Bus connections to the stadium include CapMetro Rapid route 803 and CapMetro Bus routes 3, 383, and 392.

==Events==
The stadium opened on June 16, 2021, hosting an international women's friendly between the United States and Nigeria. Christen Press scored the first ever goal in the stadium.

Austin FC played their first ever match at the stadium on June 19, 2021, against the San Jose Earthquakes. The match ended with a 0–0 draw in front of a sellout crowd of 20,738. On July 1, 2021, Jon Gallagher scored the first ever competitive goal in Q2 Stadium history, during the 27th minute of Austin FC's 3rd ever regular MLS season home match versus Portland Timbers, eventually finishing as a 4–1 win to Austin FC.

On July 29, 2021, USA beat Qatar in the Gold Cup Semifinals on a Gyasi Zardes goal in the 86th minute, and Q2 hosted its first World Cup qualifying match that October, a 2–0 win against Jamaica. Q2 hosted its first Nations League match on June 10, 2022, a 5–0 win against Grenada. FC Dallas striker Jesús Ferreira scored 4 goals for the Americans in the match, the first ever hat-trick in Q2 Stadium.

On July 4, 2022, Q2 Stadium held its first non-sporting event, when it hosted Willie Nelson's 4th of July Picnic and Firework show, an annual event that was started in 1972.

On July 30, 2022, Q2 hosted its first non-soccer event, Premier Rugby Sevens, featuring a single day Rugby sevens tournament with the Experts, Loonies, Headliners, and Loggerheads. PR7s returned to Q2 on June 17, 2023, for the Eastern Conference Kickoff.
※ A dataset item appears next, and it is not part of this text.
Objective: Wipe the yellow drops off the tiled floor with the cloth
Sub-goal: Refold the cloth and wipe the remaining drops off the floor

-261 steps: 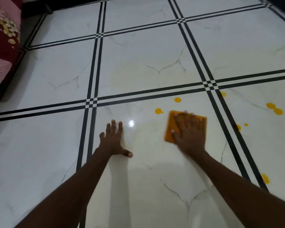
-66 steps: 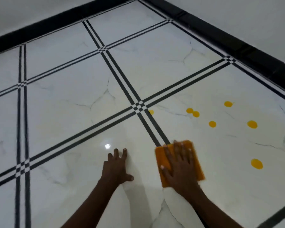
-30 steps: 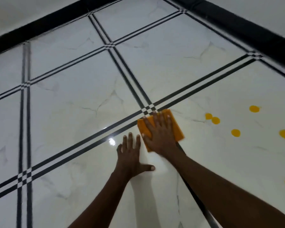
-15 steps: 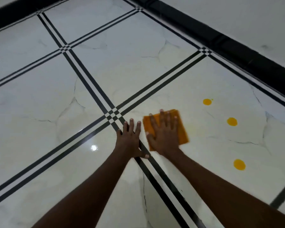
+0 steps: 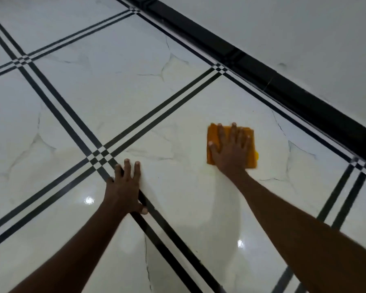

In December 2023, Q2 was selected to host 2 matches for the 2024 Copa América, a quadrennial CONMEBOL soccer tournament. Copa América is the oldest national team soccer tournament in the world. Q2 was one of fourteen stadiums selected in the United States and one of three soccer specific stadiums chosen to host matches. Later that month, the 2024 Copa América draw revealed that the first game would feature Venezuela and Jamaica, and the second game would feature Paraguay and the winner of qualifying play-off match between Costa Rica and Honduras.

===Club Soccer===

| Date | Team #1 | Result | Team #2 | Tournament | Spectators |
|---|---|---|---|---|---|
| July 23, 2025 | MLS All-Stars | 3–1 | Liga MX All-Stars | 2025 MLS All-Star Game | 20,738 |
| October 1, 2025 | Austin FC | 1–2 | Nashville SC | 2025 U.S. Open Cup final | 20,738 |

===International Soccer===

| Date | Team #1 | Result | Team #2 | Tournament | Spectators |
|---|---|---|---|---|---|
| June 16, 2021 | United States | 2–0 | Nigeria | Women's International Friendly | 20,500 |
| July 29, 2021 | Qatar | 0–1 | United States | 2021 CONCACAF Gold Cup Semifinal | 20,500 |
| October 7, 2021 | United States | 2–0 | Jamaica | 2022 FIFA World Cup qualifying | 20,500 |
| December 8, 2021 | Mexico | 2–2 | Chile | Friendly | 17,202 |
| June 10, 2022 | United States | 5–0 | Grenada | 2022–23 CONCACAF Nations League A | 20,500 |
| April 8, 2023 | United States | 2–0 | Republic of Ireland | Women's International Friendly | 20,593 |
| November 16, 2023 | United States | 3–0 | Trinidad and Tobago | 2023–24 CONCACAF Nations League A | 19,850 |
| June 30, 2024 | Jamaica | 0–3 | Venezuela | 2024 Copa América Group B | 20,240 |
| July 2, 2024 | Costa Rica | 2–1 | Paraguay | 2024 Copa América Group D | 12,765 |
| October 12, 2024 | United States | 2–0 | Panama | Friendly | 20,239 |
| October 24, 2024 | United States | 3–1 | Iceland | Women's International Friendly | 18,580 |
| June 19, 2025 | Saudi Arabia | 0–1 | United States | 2025 CONCACAF Gold Cup Group D | 11,727 |
| June 20, 2025 | Guatemala | 0–1 | Panama | 2025 CONCACAF Gold Cup Group C | 12,829 |
| June 24, 2025 | Panama | 4–1 | Jamaica | 2025 CONCACAF Gold Cup Group C | 3,283 |
| October 10, 2025 | United States | 1–1 | Ecuador | Friendly | 20,738 |
| June 5, 2026 | Puerto Rico | 0–3 | Saudi Arabia | Friendly |  |

As of February 21, 2026, Austin FC holds the MLS' consecutive sellout record of 89 straight home regular season and playoff games.